The whole point of pinning down the pricing function is that every structural result in the pillar rides on it. The projection in "Arbitrage Is Just Projection" measures profit in a distance defined by this cost function. The solver crashes in "Why Your Arbitrage Solver Crashes at 99 Cents" because of this function's curvature at the boundary. Get the price formula concrete and those results stop being abstract.

Proper scoring rules: why truth is the profit-maximizing report

Start one level below prices, at the incentive. A scoring rule pays a forecaster based on the probability they report and the outcome that happens. It is proper when reporting your true belief maximizes your expected score, so honesty is not a virtue you hope for, it is the strategy that pays best.

$$ \mathbb{E}_q\bigl[S(q, \omega)\bigr] \;\ge\; \mathbb{E}_q\bigl[S(p, \omega)\bigr] \quad \text{for all } p \neq q $$

Read that as: if your true belief is q, then scoring yourself with your honest q gives at least as much expected score as reporting any other p. Two rules matter. The log score pays the log of the probability you assigned to what actually happened, and it is the seed of the market maker below. The quadratic, or Brier, score pays based on squared error and decomposes into calibration, discrimination, and base-rate uncertainty, which is the same decomposition the article "What a Market Price Actually Is" uses to gate informational trading. Every proper scoring rule converts into a market-maker cost function through one transform, so the maker's pricing inherits the honesty incentive of the rule it came from.

The cost function and the softmax price

The logarithmic market-scoring-rule maker, the one Polymarket and its kin use, holds a state vector, the running count of how many shares of each outcome have been bought. It sets a cost for reaching any state, and the price of each outcome is how fast that cost rises as you buy more of it.

$$ C(\theta) = b \, \ln\!\left( \sum_i \exp(\theta_i / b) \right), \qquad p_i(\theta) = \frac{\exp(\theta_i / b)}{\sum_j \exp(\theta_j / b)} $$

Read the left formula as: the cost of a state is a smoothed maximum of the state coordinates, scaled by a liquidity parameter b. Read the right as: the price of outcome i is the softmax of the state, e raised to that coordinate over b, divided by the sum so all prices are positive and sum to one. The state plays the role of logits, the prices are the softmax output, and buying delta shares of outcome i adds delta to that coordinate, which pushes its price up and drags every other price down because they must still sum to one. A machine-learning reader arrives fluent. This is also the substrate the article "Bayesian Edge in Log-Odds" leans on, because the state is a log-odds vector and updating a belief is adding a number to a coordinate, the same act as trading.

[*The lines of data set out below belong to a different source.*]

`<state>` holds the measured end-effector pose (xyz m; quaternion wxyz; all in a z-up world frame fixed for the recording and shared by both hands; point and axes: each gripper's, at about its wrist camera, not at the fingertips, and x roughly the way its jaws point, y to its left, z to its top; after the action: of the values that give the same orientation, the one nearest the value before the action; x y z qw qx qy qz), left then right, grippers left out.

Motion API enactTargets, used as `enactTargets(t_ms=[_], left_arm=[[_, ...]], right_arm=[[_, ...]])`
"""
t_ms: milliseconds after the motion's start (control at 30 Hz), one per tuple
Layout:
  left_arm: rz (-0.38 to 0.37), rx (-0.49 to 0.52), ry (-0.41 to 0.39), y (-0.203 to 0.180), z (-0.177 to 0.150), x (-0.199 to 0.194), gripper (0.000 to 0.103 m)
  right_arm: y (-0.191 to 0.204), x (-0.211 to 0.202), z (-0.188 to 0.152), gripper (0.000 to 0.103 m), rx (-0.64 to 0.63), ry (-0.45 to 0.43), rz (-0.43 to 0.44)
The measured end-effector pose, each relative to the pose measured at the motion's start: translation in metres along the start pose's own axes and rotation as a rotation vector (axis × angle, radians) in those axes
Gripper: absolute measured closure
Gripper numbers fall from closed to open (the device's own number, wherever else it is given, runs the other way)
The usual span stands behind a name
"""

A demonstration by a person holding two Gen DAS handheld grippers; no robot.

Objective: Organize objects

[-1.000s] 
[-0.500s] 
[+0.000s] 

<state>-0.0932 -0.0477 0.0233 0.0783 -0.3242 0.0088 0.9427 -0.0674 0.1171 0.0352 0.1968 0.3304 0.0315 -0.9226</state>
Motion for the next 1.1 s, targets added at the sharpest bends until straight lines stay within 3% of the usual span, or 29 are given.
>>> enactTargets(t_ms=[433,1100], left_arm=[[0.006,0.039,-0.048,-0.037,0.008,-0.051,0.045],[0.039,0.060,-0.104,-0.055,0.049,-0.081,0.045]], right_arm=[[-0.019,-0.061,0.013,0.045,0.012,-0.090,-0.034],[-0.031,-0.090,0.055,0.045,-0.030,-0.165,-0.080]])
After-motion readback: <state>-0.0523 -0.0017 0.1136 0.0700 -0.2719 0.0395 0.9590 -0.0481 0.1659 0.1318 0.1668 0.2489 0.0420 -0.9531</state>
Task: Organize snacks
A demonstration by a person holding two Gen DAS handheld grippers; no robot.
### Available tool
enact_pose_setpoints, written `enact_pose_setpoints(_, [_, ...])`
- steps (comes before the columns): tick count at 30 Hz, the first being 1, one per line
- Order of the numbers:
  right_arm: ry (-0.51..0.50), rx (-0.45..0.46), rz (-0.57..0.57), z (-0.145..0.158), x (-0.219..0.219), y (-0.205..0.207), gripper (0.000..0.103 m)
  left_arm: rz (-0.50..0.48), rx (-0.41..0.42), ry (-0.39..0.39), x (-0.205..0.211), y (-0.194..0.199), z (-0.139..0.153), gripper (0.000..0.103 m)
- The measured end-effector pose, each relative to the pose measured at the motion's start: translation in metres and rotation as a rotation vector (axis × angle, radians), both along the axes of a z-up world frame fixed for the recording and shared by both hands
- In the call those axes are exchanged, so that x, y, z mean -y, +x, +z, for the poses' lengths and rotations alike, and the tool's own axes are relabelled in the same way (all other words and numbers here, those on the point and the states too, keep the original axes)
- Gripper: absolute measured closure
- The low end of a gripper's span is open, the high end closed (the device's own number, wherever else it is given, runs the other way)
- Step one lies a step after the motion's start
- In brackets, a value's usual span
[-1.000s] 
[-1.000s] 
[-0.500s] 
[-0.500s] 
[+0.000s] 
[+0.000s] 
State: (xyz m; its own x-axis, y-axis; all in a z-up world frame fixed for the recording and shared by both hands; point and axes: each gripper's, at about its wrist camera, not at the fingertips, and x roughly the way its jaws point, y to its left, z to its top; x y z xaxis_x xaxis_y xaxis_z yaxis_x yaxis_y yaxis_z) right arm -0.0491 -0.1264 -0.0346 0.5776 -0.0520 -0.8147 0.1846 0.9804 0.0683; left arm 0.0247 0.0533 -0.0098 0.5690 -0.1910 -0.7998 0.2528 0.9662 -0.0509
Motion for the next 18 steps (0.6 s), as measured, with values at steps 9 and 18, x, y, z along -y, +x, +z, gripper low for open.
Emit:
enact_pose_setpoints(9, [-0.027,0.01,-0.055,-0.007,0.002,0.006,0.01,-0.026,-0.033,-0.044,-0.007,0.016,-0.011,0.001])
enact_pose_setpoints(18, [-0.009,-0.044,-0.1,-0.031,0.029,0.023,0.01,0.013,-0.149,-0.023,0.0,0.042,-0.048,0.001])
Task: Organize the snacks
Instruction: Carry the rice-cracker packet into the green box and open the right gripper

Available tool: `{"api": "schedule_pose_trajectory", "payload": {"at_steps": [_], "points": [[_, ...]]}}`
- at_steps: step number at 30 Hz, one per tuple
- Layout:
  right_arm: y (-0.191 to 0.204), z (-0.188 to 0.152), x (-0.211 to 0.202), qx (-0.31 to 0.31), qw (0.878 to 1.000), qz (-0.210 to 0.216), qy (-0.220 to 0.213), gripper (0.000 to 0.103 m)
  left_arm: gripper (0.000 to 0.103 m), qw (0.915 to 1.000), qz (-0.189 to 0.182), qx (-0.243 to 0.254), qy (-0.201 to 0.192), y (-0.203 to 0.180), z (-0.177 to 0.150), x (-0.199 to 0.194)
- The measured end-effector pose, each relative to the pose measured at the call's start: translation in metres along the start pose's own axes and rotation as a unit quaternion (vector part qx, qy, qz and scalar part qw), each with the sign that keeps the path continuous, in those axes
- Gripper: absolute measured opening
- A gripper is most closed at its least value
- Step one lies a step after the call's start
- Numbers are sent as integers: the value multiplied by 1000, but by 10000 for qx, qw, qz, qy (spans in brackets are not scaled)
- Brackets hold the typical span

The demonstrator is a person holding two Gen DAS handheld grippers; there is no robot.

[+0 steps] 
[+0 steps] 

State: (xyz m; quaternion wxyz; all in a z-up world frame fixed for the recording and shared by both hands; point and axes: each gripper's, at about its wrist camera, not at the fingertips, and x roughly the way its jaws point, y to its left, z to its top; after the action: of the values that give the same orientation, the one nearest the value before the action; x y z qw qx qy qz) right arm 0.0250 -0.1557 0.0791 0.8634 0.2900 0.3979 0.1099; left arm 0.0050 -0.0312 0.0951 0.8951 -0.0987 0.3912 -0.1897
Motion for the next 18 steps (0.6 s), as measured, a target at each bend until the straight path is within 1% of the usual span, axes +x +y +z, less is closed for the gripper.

A trade, worked to the cent

Take a binary YES-NO market with liquidity parameter b equal to 100 and a fresh state of zero shares on each side. Both coordinates are zero, so the softmax gives each side e-to-the-zero over two e-to-the-zeros, which is 0.50. Fair coin, as it should be on an untouched market.

Now a trader buys 10 YES shares. The state becomes 10 on YES, 0 on NO. The new YES price is e-to-the-0.1 over the quantity e-to-the-0.1 plus 1, roughly 1.105 over 2.105, about 0.525. The price moved from 50 percent to 52.5 percent. What did that cost? The cost of the trade is the cost at the new state minus the cost at the old state.

$$ C(10, 0) - C(0, 0) = 100 \ln\!\left(e^{0.1} + 1\right) - 100 \ln 2 \approx 100\,(0.744 - 0.693) = \$5.12 $$

Read that as: buying 10 YES shares that will pay $10 if YES resolves true cost $5.12 and moved the market 2.5 points. The maker did not consult a forecast or a news feed. It ran the cost function, charged the integral of the price over the shares you bought, and updated the state. That is the entire pricing act.

Bounded loss and the meaning of b

Two properties make this maker safe to run and tunable to your market.

The maker's worst-case loss is bounded, and the bound is b times the log of the number of outcomes. For a binary market that is b times the log of 2, about 0.693 times b. At b equal to 100 the maker cannot lose more than $69.30 no matter how many trades cross, no matter who is right. That bound is why "The Market Maker's Impossibility" can argue the platform tolerates arbitrage: the downside is capped by construction.

The liquidity parameter b is the one knob, and it sets the tradeoff between price sensitivity and depth.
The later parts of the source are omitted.